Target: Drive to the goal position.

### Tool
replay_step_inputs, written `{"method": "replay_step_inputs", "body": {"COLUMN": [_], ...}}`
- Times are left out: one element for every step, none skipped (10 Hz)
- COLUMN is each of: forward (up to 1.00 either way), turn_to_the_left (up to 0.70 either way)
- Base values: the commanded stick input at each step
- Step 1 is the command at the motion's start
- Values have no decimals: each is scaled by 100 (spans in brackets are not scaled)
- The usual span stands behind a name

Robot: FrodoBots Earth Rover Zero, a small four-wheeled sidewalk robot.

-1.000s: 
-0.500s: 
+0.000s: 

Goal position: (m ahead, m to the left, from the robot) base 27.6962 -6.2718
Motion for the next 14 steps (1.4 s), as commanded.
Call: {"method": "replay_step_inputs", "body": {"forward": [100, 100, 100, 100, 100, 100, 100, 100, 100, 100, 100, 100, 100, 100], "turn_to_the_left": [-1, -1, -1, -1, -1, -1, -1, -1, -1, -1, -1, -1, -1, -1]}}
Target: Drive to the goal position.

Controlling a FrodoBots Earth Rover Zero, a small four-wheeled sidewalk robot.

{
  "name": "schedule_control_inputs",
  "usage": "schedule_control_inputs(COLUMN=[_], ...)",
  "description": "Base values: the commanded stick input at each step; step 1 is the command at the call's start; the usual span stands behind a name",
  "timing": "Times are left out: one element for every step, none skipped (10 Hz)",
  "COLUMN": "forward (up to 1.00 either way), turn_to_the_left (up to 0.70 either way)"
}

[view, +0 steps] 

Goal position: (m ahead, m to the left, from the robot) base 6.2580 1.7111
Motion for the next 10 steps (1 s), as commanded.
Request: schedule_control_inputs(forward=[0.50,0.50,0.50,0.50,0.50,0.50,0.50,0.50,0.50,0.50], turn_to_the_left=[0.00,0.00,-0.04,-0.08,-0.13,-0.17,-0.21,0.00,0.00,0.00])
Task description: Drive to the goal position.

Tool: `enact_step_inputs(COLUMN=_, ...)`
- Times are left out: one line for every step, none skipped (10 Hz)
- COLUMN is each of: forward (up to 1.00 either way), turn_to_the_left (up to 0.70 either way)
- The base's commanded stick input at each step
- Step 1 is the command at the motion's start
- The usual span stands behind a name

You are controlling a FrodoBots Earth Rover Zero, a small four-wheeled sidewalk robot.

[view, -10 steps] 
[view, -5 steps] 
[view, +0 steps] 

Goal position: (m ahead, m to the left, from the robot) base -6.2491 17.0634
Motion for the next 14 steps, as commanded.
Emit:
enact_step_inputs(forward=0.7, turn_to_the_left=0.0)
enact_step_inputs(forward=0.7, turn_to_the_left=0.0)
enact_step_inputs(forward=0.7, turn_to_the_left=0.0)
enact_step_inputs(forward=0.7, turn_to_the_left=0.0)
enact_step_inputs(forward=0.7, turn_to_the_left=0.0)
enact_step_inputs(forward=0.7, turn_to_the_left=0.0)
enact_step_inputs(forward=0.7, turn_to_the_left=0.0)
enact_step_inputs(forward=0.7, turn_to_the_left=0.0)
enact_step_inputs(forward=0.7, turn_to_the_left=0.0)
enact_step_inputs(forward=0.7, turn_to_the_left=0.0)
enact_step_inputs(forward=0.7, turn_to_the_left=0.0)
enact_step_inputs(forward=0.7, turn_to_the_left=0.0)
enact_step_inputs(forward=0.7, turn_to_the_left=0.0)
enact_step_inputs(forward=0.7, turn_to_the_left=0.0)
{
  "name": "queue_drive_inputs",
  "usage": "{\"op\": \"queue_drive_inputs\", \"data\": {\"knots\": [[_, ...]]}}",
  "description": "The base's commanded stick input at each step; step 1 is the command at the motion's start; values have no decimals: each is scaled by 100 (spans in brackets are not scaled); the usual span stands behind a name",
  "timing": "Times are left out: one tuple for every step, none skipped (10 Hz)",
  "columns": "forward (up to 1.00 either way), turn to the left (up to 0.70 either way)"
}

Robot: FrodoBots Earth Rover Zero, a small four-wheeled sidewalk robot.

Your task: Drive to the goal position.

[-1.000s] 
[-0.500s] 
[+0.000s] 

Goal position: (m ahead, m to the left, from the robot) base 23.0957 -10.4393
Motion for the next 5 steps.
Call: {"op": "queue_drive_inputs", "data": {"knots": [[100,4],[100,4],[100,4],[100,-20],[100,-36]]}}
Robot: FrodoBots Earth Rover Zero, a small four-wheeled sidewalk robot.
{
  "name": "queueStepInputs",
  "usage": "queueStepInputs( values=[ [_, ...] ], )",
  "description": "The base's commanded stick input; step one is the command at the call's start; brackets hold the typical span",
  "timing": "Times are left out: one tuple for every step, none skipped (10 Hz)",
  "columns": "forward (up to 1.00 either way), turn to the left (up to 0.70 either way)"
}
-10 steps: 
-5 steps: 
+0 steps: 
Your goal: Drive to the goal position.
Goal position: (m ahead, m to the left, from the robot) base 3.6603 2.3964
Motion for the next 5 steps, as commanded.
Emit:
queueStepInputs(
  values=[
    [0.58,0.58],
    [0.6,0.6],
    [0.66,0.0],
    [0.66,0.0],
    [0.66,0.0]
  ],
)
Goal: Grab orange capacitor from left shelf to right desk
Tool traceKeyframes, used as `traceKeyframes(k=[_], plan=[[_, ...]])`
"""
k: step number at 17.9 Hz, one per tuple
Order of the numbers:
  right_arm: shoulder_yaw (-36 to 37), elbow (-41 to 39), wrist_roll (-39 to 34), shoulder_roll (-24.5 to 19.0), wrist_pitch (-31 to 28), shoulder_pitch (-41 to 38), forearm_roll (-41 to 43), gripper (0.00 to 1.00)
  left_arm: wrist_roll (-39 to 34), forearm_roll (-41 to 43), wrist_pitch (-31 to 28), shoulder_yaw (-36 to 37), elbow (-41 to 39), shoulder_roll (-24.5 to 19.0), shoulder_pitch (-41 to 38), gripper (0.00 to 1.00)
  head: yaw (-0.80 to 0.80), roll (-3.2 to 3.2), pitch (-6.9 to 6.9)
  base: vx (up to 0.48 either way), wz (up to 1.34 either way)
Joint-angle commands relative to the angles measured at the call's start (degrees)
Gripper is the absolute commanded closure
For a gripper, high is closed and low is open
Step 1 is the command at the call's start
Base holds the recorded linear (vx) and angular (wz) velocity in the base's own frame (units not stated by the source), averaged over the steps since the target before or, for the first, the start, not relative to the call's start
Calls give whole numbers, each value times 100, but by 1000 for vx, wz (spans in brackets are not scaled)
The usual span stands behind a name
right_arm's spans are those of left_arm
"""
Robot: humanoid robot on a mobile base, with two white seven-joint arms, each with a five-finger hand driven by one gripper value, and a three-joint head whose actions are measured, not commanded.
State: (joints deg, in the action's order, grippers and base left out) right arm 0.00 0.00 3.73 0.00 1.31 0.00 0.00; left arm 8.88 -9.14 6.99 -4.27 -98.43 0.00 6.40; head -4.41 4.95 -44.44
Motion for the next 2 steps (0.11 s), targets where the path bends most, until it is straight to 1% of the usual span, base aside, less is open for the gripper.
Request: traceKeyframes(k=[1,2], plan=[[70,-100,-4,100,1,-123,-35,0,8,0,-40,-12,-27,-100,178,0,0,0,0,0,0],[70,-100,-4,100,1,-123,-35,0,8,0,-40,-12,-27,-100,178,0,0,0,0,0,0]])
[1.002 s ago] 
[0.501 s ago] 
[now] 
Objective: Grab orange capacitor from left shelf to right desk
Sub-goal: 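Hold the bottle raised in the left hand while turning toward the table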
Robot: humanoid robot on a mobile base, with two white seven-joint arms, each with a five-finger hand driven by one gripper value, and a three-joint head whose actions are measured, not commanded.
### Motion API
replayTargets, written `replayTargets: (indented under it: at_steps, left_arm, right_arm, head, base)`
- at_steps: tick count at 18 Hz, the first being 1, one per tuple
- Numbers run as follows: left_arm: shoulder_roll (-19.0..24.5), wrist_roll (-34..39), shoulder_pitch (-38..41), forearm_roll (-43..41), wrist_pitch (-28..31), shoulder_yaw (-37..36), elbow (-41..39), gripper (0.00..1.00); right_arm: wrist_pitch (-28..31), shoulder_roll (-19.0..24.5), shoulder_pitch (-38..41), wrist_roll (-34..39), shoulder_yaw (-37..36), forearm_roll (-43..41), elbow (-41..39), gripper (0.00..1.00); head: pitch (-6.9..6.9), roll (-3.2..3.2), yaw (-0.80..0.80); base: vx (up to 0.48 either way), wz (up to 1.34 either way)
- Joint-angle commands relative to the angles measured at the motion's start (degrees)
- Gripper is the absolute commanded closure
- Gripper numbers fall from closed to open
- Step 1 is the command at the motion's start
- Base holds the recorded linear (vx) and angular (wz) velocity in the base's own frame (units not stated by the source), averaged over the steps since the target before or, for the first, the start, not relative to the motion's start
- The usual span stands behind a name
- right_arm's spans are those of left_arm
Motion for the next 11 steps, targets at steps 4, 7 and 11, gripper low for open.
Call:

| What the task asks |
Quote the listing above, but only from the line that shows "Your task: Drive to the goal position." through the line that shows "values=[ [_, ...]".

| Task solution |
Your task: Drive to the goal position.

[-1.000s] 
[-0.500s] 
[+0.000s] 

Goal position: (m ahead, m to the left, from the robot) base 23.0957 -10.4393
Motion for the next 5 steps.
Call: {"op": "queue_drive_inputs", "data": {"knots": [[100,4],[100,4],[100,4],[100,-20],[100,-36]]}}
Robot: FrodoBots Earth Rover Zero, a small four-wheeled sidewalk robot.
{
  "name": "queueStepInputs",
  "usage": "queueStepInputs( values=[ [_, ...] ], )",

The response to this exercise is complete.